Municipality in the Mexican state of Yucatán

Uayma Municipality (In the Yucatec Maya Language: “water not here”) is a municipality in the Mexican state of Yucatán containing 196.72 km^{2} of land and located roughly 165 km east of the city of Mérida.

==History==
During the Classic period of the Maya civilization, the ancient Maya city of Ichmul de Morley (Mut'ul), flourished as a regional power and seat of a ruling dynasty.

There is no accurate data on when the town was founded, though it existed before the conquest and in antiquity belonged to the chieftainship of Cupules. At colonization, Uayma became part of the encomienda system with the first recorded encomendero as Juan Bellido 1549-1579. From him it passed to Martín de Güemes 1579; Gaspar González, Pedro de Valencia, and Pedro de Valencia II 1607; Francisco Menéndez Morán 1683-1688; and thereafter to Joaquin Menéndez.
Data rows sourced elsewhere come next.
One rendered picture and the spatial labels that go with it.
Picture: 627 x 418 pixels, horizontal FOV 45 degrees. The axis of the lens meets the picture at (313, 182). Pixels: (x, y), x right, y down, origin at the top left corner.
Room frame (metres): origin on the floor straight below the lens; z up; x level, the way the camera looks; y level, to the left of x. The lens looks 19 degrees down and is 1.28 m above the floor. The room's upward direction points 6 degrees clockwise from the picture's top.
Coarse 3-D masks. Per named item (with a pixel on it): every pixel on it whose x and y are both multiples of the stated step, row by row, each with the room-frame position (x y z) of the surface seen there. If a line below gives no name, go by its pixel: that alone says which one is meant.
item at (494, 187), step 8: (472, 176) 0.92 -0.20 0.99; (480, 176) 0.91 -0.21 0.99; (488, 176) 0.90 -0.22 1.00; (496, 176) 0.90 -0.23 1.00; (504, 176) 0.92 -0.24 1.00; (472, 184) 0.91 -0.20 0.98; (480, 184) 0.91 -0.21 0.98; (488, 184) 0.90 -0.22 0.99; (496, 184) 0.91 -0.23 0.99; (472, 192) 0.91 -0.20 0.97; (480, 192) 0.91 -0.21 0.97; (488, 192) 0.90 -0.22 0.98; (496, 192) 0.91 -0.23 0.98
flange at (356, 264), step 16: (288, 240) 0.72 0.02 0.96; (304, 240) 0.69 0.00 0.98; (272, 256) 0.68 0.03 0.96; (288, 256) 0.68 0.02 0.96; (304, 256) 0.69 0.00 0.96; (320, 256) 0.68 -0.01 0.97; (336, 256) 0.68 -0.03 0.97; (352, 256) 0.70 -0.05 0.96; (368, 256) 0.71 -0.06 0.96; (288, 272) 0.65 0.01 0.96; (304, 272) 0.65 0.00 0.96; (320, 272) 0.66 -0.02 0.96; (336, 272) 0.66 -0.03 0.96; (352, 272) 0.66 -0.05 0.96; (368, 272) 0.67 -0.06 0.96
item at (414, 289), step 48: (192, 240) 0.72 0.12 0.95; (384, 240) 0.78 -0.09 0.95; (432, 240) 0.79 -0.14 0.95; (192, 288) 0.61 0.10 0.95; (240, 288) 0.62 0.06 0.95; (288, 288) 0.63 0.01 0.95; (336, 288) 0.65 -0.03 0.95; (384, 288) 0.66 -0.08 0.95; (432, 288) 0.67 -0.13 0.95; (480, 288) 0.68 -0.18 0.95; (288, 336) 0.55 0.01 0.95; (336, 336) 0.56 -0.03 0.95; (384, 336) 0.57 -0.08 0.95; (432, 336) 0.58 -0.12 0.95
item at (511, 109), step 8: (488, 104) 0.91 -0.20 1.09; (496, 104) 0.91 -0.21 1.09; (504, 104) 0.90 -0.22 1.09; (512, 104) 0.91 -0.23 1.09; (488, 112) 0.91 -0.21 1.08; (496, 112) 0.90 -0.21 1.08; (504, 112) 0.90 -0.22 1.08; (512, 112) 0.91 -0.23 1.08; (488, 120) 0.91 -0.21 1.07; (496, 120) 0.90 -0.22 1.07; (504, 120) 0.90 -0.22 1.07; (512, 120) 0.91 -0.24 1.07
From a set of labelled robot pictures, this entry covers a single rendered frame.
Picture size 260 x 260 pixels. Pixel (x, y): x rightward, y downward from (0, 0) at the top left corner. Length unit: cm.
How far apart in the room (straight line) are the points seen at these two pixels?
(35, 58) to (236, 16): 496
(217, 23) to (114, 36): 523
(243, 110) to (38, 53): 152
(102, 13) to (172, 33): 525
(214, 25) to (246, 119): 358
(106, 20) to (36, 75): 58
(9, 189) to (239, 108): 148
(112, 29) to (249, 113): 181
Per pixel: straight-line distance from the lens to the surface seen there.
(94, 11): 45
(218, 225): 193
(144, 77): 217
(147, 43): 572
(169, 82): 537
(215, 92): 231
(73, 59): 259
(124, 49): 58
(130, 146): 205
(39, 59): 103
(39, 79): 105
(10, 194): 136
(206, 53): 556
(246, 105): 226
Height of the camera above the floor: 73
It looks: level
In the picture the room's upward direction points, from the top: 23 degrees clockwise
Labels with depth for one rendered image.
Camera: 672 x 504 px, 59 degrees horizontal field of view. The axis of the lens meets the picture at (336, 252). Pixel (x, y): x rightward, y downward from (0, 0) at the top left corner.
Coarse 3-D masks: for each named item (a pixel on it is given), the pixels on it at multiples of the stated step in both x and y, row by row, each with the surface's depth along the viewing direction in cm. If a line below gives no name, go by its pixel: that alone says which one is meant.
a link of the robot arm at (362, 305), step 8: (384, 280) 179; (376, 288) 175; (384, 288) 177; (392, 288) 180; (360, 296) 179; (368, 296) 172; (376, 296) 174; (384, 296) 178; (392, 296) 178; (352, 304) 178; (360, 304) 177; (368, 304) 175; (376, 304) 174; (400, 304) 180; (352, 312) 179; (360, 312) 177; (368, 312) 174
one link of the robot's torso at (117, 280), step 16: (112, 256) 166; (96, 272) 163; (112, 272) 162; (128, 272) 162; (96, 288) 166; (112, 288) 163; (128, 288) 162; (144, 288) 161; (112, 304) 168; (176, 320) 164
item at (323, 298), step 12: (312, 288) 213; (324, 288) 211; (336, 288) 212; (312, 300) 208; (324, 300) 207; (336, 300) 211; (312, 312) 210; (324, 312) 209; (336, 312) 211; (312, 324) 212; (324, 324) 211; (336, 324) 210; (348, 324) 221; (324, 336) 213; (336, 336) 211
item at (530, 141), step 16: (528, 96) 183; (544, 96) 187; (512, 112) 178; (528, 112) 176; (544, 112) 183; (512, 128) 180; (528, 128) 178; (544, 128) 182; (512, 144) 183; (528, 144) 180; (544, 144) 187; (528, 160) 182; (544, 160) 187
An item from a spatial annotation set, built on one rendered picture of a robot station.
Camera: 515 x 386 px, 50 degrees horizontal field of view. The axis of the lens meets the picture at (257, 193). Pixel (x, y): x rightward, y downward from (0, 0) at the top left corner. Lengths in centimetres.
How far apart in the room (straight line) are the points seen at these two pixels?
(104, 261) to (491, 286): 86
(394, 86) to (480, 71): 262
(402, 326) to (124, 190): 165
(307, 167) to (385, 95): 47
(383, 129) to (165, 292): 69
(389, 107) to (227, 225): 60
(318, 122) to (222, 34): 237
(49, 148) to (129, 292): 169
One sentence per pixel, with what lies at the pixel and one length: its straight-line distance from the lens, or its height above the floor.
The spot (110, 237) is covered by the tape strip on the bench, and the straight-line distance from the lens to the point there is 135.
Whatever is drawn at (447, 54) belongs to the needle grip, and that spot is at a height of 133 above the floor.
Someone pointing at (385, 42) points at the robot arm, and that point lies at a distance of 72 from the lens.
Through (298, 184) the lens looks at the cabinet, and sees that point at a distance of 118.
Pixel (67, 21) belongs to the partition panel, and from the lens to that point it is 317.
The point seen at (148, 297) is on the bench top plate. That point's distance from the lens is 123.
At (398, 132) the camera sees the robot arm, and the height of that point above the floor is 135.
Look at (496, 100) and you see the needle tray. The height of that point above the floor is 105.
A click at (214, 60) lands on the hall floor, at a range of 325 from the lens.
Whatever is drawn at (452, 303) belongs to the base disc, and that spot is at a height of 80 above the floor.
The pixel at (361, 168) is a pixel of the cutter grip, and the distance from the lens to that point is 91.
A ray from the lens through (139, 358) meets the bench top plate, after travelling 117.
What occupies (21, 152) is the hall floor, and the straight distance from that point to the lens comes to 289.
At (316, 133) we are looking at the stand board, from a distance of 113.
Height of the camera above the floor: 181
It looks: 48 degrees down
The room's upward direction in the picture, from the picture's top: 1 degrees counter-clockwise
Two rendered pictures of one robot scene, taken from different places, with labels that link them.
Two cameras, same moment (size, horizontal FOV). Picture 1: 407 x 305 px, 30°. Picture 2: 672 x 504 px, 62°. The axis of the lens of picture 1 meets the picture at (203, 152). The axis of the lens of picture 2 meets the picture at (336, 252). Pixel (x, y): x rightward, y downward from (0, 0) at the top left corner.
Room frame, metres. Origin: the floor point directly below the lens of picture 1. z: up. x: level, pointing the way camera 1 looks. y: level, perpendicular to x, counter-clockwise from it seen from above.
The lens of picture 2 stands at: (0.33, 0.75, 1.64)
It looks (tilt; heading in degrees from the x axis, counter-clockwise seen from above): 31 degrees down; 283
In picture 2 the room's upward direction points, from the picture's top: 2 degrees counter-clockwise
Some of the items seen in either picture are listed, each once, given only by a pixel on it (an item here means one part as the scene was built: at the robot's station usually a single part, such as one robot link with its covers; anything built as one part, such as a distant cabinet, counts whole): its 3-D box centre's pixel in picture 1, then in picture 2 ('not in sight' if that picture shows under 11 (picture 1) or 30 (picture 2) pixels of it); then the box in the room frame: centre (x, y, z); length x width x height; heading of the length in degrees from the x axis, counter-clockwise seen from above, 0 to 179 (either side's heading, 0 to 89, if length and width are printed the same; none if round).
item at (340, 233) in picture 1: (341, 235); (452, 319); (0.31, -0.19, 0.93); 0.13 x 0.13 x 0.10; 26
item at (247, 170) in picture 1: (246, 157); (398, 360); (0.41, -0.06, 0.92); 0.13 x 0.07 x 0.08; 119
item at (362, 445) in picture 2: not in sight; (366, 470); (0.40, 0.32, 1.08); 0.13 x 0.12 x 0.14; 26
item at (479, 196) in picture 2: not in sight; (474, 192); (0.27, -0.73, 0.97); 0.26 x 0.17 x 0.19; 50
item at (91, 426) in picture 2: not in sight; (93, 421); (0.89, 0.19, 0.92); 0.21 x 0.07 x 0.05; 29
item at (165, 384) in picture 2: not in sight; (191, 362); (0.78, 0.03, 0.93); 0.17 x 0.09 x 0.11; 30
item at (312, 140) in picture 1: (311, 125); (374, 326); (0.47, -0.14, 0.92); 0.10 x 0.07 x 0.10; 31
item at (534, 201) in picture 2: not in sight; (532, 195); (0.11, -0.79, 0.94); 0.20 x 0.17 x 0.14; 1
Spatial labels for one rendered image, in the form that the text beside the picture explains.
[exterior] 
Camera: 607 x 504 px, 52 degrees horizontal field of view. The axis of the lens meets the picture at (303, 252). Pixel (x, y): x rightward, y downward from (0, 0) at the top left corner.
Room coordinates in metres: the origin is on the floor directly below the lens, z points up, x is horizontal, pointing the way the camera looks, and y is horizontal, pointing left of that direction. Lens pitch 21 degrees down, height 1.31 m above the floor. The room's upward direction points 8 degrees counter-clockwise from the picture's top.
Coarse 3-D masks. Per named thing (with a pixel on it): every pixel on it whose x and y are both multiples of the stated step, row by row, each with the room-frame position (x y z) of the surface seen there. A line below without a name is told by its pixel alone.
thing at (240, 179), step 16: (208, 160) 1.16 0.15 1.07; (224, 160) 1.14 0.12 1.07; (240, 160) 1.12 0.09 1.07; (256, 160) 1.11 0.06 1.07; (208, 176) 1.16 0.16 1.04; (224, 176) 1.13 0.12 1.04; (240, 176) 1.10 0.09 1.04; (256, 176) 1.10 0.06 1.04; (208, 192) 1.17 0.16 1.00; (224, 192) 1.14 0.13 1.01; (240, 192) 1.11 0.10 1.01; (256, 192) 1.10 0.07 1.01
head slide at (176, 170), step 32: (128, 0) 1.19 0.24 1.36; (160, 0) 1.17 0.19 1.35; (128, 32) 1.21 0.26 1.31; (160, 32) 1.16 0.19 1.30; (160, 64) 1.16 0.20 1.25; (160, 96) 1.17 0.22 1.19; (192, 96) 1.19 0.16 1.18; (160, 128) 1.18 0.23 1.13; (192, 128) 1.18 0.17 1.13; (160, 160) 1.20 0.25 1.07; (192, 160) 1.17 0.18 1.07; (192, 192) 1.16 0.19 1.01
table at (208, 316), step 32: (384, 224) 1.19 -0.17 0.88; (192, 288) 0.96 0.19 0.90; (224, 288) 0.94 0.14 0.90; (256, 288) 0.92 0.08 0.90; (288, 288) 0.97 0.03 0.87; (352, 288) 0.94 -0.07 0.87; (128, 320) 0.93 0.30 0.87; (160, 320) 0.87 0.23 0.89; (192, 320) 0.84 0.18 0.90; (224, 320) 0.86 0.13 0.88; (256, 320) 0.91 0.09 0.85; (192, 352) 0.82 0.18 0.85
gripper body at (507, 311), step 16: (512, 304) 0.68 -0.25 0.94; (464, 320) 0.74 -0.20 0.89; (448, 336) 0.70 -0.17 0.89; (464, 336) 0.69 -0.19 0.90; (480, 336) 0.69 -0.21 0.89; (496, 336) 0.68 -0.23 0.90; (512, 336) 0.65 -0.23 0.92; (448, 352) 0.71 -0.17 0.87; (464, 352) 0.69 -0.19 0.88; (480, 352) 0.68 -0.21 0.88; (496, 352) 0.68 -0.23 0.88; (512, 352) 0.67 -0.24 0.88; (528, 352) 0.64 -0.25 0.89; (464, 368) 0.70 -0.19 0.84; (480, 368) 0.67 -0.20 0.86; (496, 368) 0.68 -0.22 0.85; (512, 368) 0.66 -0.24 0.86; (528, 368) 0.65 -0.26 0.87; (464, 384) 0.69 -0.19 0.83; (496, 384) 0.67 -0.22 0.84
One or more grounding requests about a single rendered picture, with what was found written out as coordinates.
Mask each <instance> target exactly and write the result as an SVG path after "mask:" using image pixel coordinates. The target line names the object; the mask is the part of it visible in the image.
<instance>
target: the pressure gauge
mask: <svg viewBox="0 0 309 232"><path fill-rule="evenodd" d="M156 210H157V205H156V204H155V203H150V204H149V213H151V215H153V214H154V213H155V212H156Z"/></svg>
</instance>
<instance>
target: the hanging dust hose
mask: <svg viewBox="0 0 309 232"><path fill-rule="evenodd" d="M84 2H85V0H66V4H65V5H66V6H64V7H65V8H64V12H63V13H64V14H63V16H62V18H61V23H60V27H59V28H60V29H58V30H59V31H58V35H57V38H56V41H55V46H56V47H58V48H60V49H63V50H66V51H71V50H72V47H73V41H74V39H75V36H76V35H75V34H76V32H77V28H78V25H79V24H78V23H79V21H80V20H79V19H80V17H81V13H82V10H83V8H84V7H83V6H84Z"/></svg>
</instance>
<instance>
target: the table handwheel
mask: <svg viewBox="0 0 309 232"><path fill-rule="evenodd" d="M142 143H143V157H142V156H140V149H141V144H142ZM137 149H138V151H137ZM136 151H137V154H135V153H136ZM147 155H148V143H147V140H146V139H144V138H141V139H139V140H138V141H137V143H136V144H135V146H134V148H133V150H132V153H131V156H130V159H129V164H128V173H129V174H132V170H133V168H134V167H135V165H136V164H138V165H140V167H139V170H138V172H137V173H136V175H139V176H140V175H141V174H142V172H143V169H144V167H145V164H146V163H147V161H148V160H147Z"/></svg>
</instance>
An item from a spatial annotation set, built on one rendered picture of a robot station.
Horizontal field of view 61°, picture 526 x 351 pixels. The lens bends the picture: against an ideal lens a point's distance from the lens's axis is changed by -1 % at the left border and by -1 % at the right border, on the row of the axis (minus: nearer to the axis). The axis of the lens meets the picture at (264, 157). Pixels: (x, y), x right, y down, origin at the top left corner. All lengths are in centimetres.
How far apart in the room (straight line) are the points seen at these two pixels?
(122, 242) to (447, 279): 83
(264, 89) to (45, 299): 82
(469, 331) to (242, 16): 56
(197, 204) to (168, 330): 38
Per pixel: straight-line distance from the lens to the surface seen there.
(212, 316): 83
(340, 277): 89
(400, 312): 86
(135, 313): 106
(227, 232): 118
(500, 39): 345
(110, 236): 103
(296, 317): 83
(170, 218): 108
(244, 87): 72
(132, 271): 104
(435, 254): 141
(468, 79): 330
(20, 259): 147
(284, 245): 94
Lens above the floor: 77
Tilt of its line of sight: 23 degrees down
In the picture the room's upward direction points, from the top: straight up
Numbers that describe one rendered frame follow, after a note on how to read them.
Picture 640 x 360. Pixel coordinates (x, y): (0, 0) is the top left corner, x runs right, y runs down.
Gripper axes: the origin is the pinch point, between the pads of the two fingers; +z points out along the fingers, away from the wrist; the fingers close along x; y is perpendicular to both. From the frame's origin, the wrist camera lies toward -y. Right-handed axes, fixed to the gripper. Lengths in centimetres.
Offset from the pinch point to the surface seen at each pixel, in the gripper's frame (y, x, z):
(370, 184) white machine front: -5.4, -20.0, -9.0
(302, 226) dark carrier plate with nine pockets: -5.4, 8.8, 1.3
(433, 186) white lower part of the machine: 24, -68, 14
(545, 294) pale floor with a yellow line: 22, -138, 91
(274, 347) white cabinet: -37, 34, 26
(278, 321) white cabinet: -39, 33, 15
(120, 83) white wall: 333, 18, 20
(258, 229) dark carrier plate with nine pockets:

Yucatán declared its independence from the Spanish Crown in 1821 and in 1825, the area was assigned to the partition of Valladolid Municipality. During the Caste War of Yucatán the city was abandoned but repopulated after federal troops regained possession of it. In 1918, it was designated as its own municipality.

==Governance==
The municipal president is elected for a three-year term. The town council has four councilpersons, who serve as Secretary and councilors of public works, education, nomenclature and public monuments.

==Communities==
The head of the municipality is Uayma, Yucatán. There are 16 populated areas of the municipality. The most notable, after the seat, include San Lorenzo, Santa María Aznar, and Xkatbe. The significant populations are shown below:

| Community | Population |
|---|---|
| Entire Municipality (2010) | 3,782 |
| San Lorenzo | 47 in 2005 |
| Santa María Aznar | 514 in 2005 |
| Uayma | 2434 in 2005 |

==Local festivals==
Every year on 3 May the festival of the Holy Cross is celebrated and on 15 May the feast of San Isidro Labrador, the town's patron saint is held. Also on 4 August a fiesta for Santo Domingo is recognized.

==Tourist attractions==
- The ex-convent and Church of Santo Domingo, built in the seventeenth century, destroyed during the Caste War, and rebuilt in the 19th century is one of the most famous structures of the municipality.